Records contained in a dataset:
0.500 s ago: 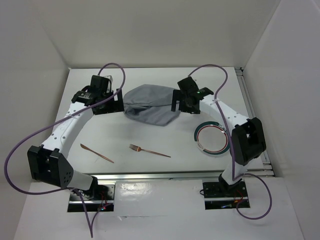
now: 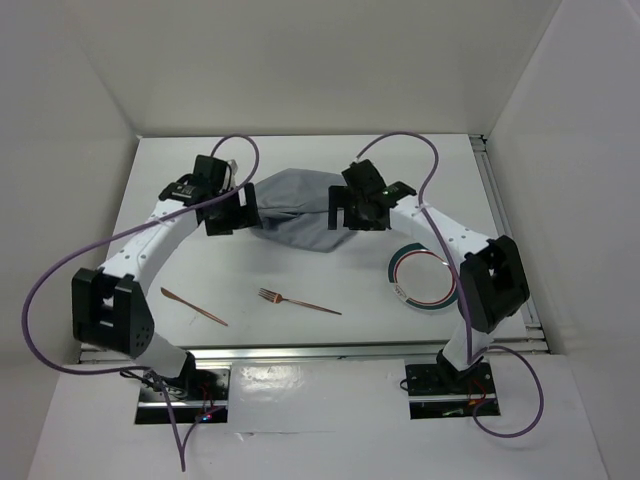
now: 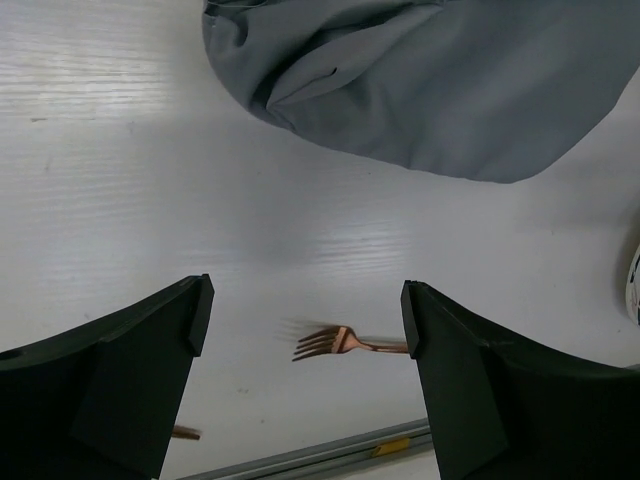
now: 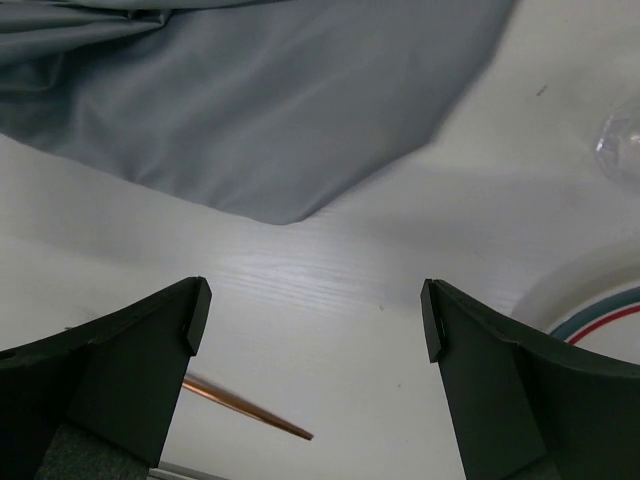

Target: Set the dinner table for one person

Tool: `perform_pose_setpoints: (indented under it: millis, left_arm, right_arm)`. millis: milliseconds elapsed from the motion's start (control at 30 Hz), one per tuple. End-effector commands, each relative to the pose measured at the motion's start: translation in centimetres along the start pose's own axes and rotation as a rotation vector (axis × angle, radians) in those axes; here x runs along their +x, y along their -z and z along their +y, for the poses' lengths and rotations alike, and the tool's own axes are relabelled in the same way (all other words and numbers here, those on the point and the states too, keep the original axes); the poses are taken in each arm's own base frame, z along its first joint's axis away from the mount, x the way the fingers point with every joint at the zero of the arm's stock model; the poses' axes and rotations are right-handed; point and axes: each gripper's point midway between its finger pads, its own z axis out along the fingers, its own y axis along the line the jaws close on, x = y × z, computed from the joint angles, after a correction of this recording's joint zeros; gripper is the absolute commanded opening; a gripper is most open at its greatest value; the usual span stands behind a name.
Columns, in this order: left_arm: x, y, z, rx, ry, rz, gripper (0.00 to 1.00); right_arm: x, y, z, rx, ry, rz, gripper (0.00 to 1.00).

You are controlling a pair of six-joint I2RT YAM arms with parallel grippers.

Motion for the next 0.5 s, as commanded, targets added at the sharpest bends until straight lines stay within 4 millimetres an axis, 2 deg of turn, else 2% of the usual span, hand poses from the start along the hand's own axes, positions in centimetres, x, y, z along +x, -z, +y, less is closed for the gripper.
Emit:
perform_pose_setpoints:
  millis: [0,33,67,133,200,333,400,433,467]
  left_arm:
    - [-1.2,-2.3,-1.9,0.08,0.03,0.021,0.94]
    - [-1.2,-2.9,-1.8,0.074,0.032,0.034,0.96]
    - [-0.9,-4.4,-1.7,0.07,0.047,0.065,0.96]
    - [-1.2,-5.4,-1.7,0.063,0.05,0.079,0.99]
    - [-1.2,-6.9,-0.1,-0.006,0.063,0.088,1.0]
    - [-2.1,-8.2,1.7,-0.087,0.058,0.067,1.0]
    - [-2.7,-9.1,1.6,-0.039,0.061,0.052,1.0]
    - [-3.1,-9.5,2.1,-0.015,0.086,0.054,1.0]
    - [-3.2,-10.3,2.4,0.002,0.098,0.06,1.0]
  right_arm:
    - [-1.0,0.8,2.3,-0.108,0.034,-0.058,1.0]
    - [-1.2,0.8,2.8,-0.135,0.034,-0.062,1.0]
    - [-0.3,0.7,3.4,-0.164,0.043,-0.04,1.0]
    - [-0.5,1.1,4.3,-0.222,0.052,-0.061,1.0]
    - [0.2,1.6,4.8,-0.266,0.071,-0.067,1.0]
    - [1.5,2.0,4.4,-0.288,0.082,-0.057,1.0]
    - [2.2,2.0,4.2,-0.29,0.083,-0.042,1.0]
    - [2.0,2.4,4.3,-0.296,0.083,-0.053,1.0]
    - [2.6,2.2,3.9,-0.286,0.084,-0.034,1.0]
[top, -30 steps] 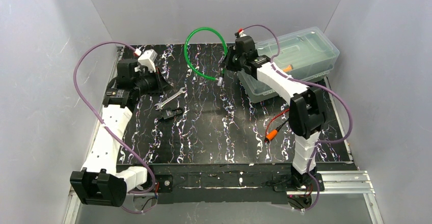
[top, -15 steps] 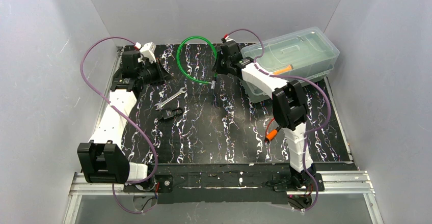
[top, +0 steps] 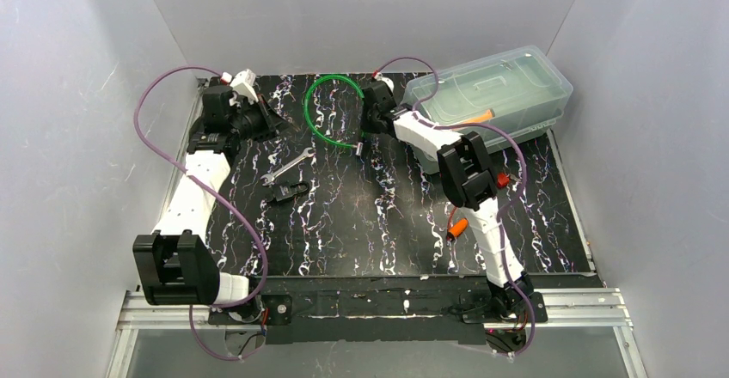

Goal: Lock with the key
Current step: Place the lock at the center of the board.

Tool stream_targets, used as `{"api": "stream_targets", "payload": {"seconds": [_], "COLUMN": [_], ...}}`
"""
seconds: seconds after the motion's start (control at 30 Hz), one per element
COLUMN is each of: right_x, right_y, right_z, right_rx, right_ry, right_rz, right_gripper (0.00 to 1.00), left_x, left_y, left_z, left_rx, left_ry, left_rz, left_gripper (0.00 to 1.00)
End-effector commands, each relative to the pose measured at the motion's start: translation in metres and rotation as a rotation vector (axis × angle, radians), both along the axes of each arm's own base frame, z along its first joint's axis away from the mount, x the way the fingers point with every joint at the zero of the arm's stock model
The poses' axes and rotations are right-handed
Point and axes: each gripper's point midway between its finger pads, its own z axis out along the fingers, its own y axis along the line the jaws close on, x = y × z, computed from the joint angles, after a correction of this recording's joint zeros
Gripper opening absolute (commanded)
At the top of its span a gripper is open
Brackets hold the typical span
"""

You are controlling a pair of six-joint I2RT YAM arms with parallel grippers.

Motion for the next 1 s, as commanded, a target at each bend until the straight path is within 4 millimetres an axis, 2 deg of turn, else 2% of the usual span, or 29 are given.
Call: {"api": "stream_targets", "payload": {"seconds": [0.0,0.07,0.13,0.3,0.47,0.57,0.67,0.73,0.9,0.97], "right_x": [0.031,0.037,0.042,0.050,0.054,0.051,0.044,0.039,0.016,0.004], "right_y": [0.008,0.004,-0.001,-0.005,-0.006,-0.002,0.006,0.012,0.021,0.022], "right_z": [0.033,0.029,0.026,0.016,0.008,0.011,0.026,0.045,0.101,0.132], "right_rx": [0.045,0.020,-0.002,-0.038,-0.061,-0.051,-0.019,0.009,0.070,0.093], "right_ry": [-0.113,-0.127,-0.141,-0.160,-0.174,-0.175,-0.192,-0.222,-0.312,-0.368], "right_rz": [-0.062,-0.087,-0.115,-0.141,-0.129,-0.094,-0.031,0.022,0.166,0.221], "right_gripper": [0.15,0.17,0.21,0.42,0.45,0.49,0.54,0.60,0.76,0.81], "left_x": [0.000,0.002,0.005,0.005,0.006,0.009,0.017,0.024,0.049,0.060], "left_y": [-0.004,-0.001,0.011,0.016,0.019,0.020,0.021,0.024,0.031,0.031], "left_z": [0.004,0.001,-0.002,-0.009,-0.012,-0.013,-0.011,-0.011,-0.016,-0.018], "left_rx": [-0.071,-0.068,-0.070,-0.075,-0.081,-0.067,-0.047,-0.023,0.034,0.049], "left_ry": [0.001,0.006,0.011,0.023,0.029,0.019,0.002,-0.016,-0.018,-0.018], "left_rz": [0.000,0.014,0.046,0.059,0.066,0.052,0.043,0.039,0.038,0.026], "left_gripper": [0.00,0.00,0.00,0.00,0.00,0.00,0.00,0.00,0.00,0.00]}}
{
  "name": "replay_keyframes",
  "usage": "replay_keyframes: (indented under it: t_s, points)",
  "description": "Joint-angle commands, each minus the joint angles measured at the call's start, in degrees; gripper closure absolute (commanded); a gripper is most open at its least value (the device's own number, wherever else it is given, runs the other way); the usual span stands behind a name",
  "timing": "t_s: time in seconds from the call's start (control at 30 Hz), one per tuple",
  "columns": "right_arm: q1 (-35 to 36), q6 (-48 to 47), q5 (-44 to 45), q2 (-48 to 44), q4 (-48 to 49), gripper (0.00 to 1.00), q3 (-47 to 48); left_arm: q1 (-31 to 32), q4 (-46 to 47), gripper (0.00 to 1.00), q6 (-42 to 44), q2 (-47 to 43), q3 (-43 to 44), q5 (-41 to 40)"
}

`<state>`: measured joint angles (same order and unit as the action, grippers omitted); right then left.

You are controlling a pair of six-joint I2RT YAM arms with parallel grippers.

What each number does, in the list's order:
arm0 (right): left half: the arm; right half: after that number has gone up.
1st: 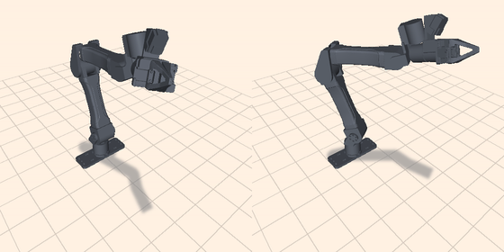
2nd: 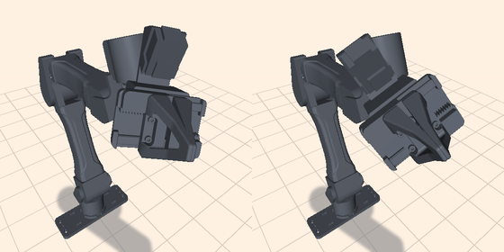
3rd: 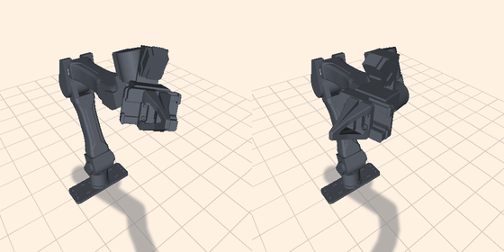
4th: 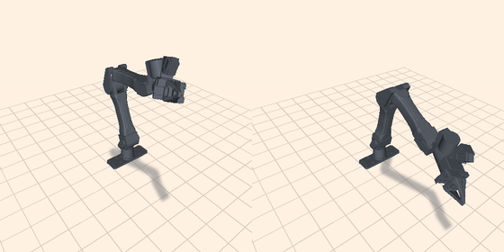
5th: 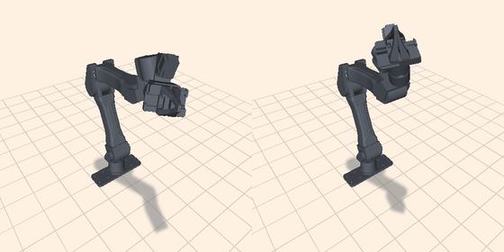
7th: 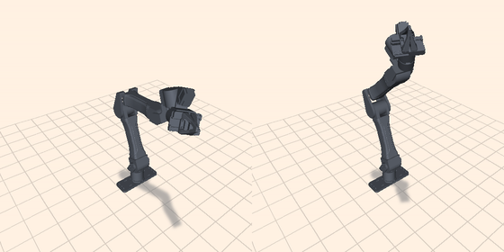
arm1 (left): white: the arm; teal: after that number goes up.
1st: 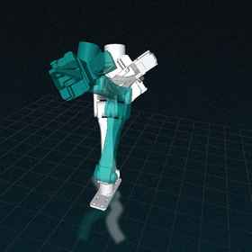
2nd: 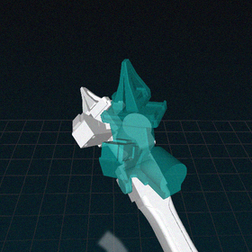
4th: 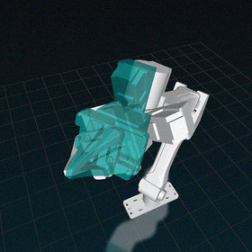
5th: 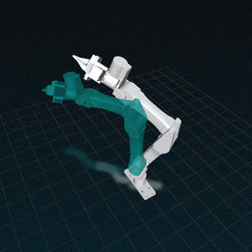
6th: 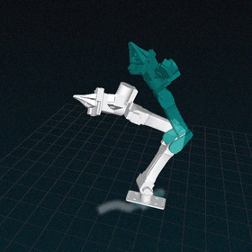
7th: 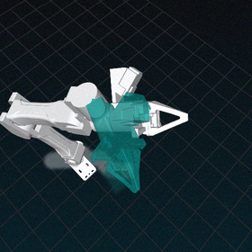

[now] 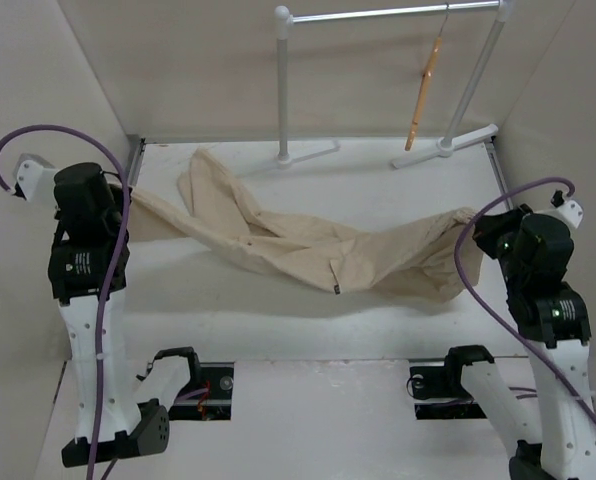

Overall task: Place the trousers on the hanger
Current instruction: Flatten out the trousers at the center of the board.

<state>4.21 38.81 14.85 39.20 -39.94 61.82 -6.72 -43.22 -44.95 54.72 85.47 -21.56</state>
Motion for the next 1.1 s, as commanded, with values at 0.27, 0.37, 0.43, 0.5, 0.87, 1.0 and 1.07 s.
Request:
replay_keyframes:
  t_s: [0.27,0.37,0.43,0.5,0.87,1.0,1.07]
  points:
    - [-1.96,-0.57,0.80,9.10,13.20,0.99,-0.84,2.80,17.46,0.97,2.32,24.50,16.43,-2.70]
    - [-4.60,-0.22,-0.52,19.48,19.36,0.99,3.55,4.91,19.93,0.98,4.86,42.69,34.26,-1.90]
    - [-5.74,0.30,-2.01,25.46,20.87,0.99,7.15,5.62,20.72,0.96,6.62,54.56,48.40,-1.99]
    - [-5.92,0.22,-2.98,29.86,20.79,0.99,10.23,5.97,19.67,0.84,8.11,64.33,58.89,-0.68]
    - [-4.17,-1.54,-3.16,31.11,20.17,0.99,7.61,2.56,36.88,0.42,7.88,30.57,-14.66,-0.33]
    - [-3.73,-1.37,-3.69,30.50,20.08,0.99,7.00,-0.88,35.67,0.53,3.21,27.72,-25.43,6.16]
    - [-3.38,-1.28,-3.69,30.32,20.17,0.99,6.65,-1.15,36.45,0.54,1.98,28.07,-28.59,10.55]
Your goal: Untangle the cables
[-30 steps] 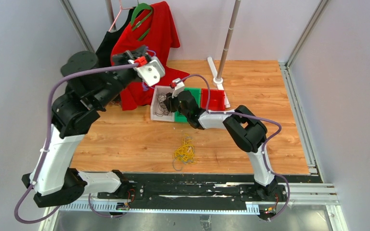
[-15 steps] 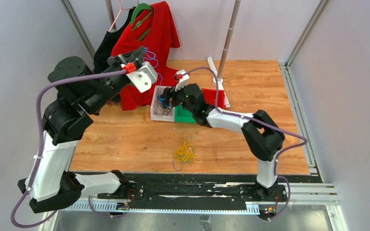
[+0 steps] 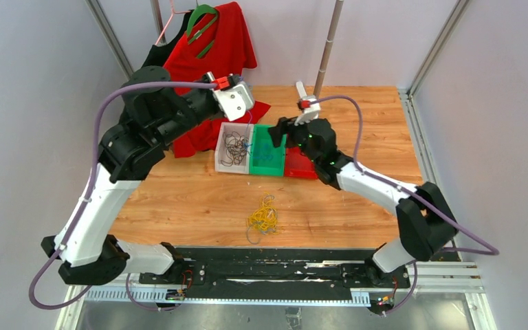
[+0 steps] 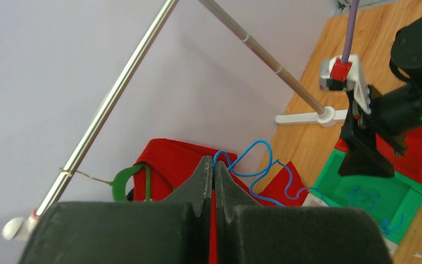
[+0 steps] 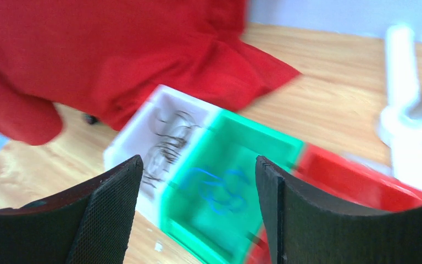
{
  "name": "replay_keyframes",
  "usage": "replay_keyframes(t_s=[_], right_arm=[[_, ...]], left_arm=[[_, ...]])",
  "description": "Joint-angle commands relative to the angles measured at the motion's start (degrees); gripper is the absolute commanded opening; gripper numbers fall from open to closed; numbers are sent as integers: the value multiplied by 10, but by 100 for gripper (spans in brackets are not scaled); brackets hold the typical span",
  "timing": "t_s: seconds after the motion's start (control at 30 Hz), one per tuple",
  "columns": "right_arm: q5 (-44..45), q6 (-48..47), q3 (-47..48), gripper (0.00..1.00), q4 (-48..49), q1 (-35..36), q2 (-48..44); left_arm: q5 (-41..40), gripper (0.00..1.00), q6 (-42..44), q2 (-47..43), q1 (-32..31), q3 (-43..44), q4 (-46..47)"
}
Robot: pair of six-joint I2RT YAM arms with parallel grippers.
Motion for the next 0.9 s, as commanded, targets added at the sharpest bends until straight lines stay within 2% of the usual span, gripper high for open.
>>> replay_keyframes(t_s=[0.0,0.37,0.87], right_arm=[[71,12,-69,75,-30,-43,-77],[167,19,-213,74,-36,-69,-227],[170,52,-353,71,-36,-69,-374]], left_arm=[[13,0,-23,24,-5,-31,41],[3,0,10,72,-5,-138,118],[-83,0,70,182,-4,-182,179]])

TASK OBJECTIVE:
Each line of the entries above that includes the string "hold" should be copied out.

ANSWER AREA:
Brackets hold the typical span
  "description": "Joint-angle commands relative to the angles measured at the motion's start (degrees); gripper is the absolute commanded opening; gripper numbers fall from open to closed; numbers are sent as integers: the value multiplied by 10, but by 100 for gripper (spans in brackets are not scaled); brackets hold the typical span",

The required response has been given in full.